Collected data

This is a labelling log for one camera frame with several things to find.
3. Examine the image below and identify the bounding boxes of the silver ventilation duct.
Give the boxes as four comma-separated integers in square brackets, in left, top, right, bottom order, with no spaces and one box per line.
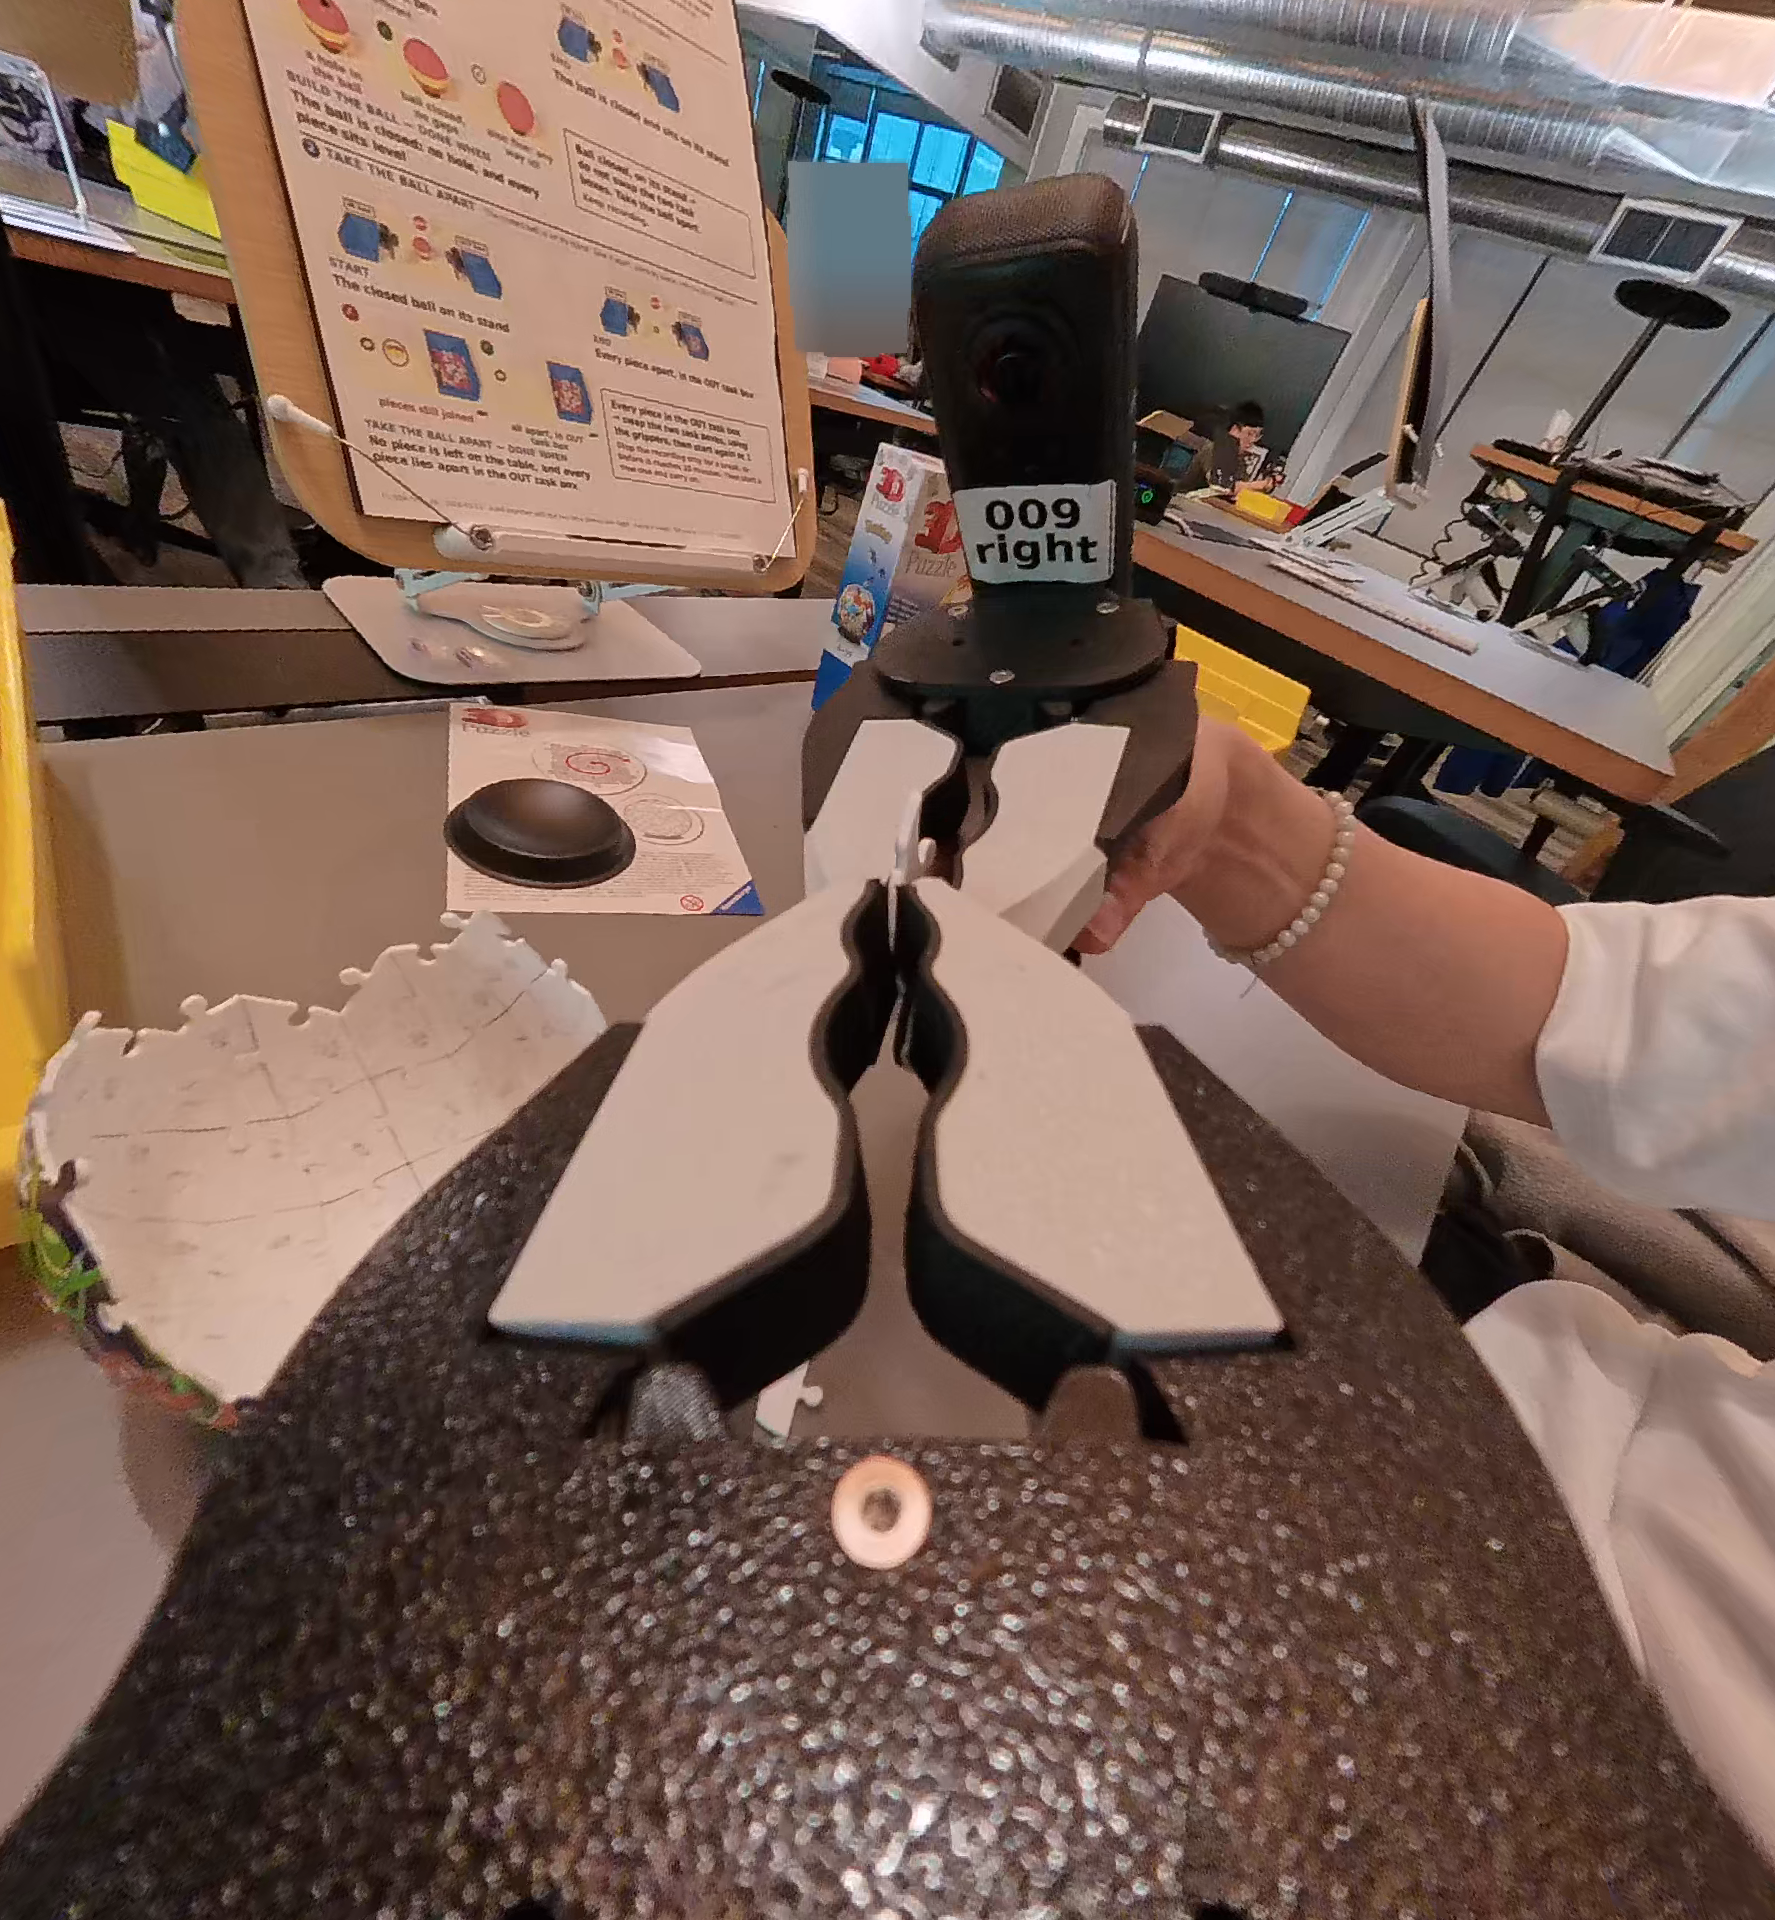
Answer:
[1103,90,1775,325]
[917,0,1775,121]

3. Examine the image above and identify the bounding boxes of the cluttered workbench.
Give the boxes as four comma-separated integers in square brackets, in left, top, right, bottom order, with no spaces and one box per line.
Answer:
[1469,434,1760,640]

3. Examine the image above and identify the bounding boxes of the person's white shirt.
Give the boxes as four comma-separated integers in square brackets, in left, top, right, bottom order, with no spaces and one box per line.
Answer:
[1463,1282,1775,1920]

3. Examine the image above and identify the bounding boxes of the yellow paper sheet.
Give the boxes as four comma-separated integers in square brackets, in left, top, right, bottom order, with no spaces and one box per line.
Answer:
[103,117,223,246]

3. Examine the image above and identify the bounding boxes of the white printed leaflet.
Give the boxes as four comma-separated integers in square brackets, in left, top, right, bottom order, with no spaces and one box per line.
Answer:
[441,702,765,921]

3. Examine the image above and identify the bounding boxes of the grey cloth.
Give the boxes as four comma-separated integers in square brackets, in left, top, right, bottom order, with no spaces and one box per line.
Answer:
[1427,1111,1775,1361]

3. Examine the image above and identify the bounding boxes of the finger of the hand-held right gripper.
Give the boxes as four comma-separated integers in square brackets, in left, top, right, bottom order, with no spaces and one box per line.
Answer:
[805,717,997,902]
[935,697,1177,963]

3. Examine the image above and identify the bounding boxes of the clear acrylic sign holder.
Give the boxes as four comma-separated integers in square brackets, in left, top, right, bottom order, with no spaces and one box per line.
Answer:
[0,32,97,230]

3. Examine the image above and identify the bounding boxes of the instruction sheet on clipboard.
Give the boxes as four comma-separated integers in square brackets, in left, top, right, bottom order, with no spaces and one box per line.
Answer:
[173,0,817,685]

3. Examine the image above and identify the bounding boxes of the black round ball stand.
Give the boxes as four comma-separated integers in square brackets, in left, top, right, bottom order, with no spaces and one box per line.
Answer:
[443,776,637,890]

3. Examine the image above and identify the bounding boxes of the white bead bracelet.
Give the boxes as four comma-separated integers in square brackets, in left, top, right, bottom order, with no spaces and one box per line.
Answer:
[1205,786,1361,971]

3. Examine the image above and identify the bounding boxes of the person's right hand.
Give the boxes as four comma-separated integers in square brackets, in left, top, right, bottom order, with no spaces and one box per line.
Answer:
[1073,720,1353,963]

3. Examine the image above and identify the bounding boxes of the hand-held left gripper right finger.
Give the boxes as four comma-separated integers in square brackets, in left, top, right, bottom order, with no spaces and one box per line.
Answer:
[901,877,1291,1416]

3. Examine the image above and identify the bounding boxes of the small yellow bin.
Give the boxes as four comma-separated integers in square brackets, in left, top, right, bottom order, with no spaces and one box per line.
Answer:
[1169,622,1311,764]

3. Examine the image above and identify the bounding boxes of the colourful puzzle ball shell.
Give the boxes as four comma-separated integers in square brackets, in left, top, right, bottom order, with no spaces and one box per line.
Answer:
[13,913,611,1434]

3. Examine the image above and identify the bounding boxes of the grey office desk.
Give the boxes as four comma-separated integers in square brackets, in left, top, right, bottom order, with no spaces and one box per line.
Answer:
[1127,492,1678,808]

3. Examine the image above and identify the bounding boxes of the black floor lamp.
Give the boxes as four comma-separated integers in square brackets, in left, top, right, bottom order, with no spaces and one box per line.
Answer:
[1568,277,1730,461]

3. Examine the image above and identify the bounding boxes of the white jigsaw piece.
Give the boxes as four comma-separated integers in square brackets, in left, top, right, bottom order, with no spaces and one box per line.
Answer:
[887,772,937,1060]
[751,1355,831,1447]

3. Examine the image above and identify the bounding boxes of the person's right forearm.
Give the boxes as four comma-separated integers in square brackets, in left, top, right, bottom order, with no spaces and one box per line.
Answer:
[1231,803,1775,1255]

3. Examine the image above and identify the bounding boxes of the blue puzzle box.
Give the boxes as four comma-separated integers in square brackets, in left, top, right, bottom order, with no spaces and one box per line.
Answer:
[811,442,979,711]

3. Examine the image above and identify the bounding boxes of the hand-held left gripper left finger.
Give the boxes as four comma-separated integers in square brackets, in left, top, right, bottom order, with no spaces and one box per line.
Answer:
[485,877,891,1413]

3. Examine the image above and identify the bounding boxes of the wood-edged desk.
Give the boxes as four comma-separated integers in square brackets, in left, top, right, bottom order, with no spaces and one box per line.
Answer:
[1,222,239,306]

[What to work on]
Once the pictures are set aside, restate the remaining data above exactly.

[Answer section]
This is a labelling log for one camera frame with several things to find.
3. Examine the image below and identify the bounding boxes of the silver ventilation duct.
Give the boxes as four comma-separated integers in square brackets, in left, top, right, bottom order, with no spaces and one box per line.
Answer:
[1103,90,1775,325]
[917,0,1775,121]

3. Examine the image above and identify the bounding boxes of the cluttered workbench.
Give the boxes as four comma-separated integers in square brackets, in left, top, right, bottom order, with no spaces and one box per line.
Answer:
[1469,434,1760,640]

3. Examine the image above and identify the bounding boxes of the person's white shirt.
Give the boxes as four comma-separated integers in square brackets, in left, top, right, bottom order, with no spaces and one box per line.
Answer:
[1463,1282,1775,1920]

3. Examine the image above and identify the bounding boxes of the yellow paper sheet.
Give the boxes as four comma-separated integers in square brackets, in left, top, right, bottom order, with no spaces and one box per line.
Answer:
[103,117,223,246]

3. Examine the image above and identify the bounding boxes of the white printed leaflet.
Give the boxes as four comma-separated integers in square brackets, in left, top, right, bottom order, with no spaces and one box per line.
Answer:
[441,702,765,921]

3. Examine the image above and identify the bounding boxes of the grey cloth.
Give the boxes as four comma-separated integers in square brackets, in left, top, right, bottom order, with no spaces and one box per line.
Answer:
[1427,1111,1775,1361]

3. Examine the image above and identify the bounding boxes of the finger of the hand-held right gripper.
Give the boxes as four comma-separated integers in square brackets, in left, top, right, bottom order, with no spaces and one box per line.
Answer:
[805,717,997,902]
[935,697,1177,963]

3. Examine the image above and identify the bounding boxes of the clear acrylic sign holder.
Give the boxes as four comma-separated integers in square brackets, in left, top, right, bottom order, with no spaces and one box per line.
Answer:
[0,32,97,230]

3. Examine the image above and identify the bounding boxes of the instruction sheet on clipboard.
Give the boxes as four comma-separated integers in square brackets, in left, top, right, bottom order, with no spaces and one box per line.
Answer:
[173,0,817,685]

3. Examine the image above and identify the bounding boxes of the black round ball stand.
Give the boxes as four comma-separated integers in square brackets, in left, top, right, bottom order, with no spaces and one box per line.
Answer:
[443,776,637,890]

3. Examine the image above and identify the bounding boxes of the white bead bracelet.
Give the boxes as four comma-separated integers in square brackets, in left, top, right, bottom order, with no spaces and one box per line.
Answer:
[1205,786,1361,971]

3. Examine the image above and identify the bounding boxes of the person's right hand.
Give the boxes as four comma-separated integers in square brackets, in left, top, right, bottom order, with no spaces and one box per line.
Answer:
[1073,720,1353,963]

3. Examine the image above and identify the bounding boxes of the hand-held left gripper right finger.
Give the boxes as four comma-separated integers in square brackets, in left, top, right, bottom order, with no spaces and one box per line.
Answer:
[901,877,1291,1416]

3. Examine the image above and identify the bounding boxes of the small yellow bin.
Give the boxes as four comma-separated integers in square brackets, in left, top, right, bottom order, with no spaces and one box per line.
Answer:
[1169,622,1311,764]

3. Examine the image above and identify the bounding boxes of the colourful puzzle ball shell.
Give the boxes as four comma-separated integers in square brackets, in left, top, right, bottom order, with no spaces and one box per line.
Answer:
[13,913,611,1434]

3. Examine the image above and identify the bounding boxes of the grey office desk.
Give the boxes as four comma-separated integers in square brackets, in left, top, right, bottom order, with no spaces and one box per line.
Answer:
[1127,492,1678,808]

3. Examine the image above and identify the bounding boxes of the black floor lamp.
Give the boxes as four comma-separated integers in square brackets, in left, top, right, bottom order, with no spaces and one box per line.
Answer:
[1568,277,1730,461]

3. Examine the image above and identify the bounding boxes of the white jigsaw piece.
Give the boxes as four comma-separated integers in square brackets, in left, top, right, bottom order, with no spaces and one box per line.
Answer:
[887,772,937,1060]
[751,1355,831,1447]

3. Examine the image above and identify the bounding boxes of the person's right forearm.
Give the boxes as four comma-separated integers in square brackets, in left, top, right, bottom order, with no spaces and one box per line.
Answer:
[1231,803,1775,1255]

3. Examine the image above and identify the bounding boxes of the blue puzzle box.
Give the boxes as four comma-separated integers in square brackets, in left, top, right, bottom order, with no spaces and one box per line.
Answer:
[811,442,979,711]

3. Examine the image above and identify the bounding boxes of the hand-held left gripper left finger.
Give the boxes as four comma-separated integers in square brackets, in left, top, right, bottom order, with no spaces and one box per line.
Answer:
[485,877,891,1413]

3. Examine the image above and identify the bounding boxes of the wood-edged desk.
Give the boxes as four comma-separated integers in square brackets, in left, top, right, bottom order, with no spaces and one box per line.
Answer:
[1,222,239,306]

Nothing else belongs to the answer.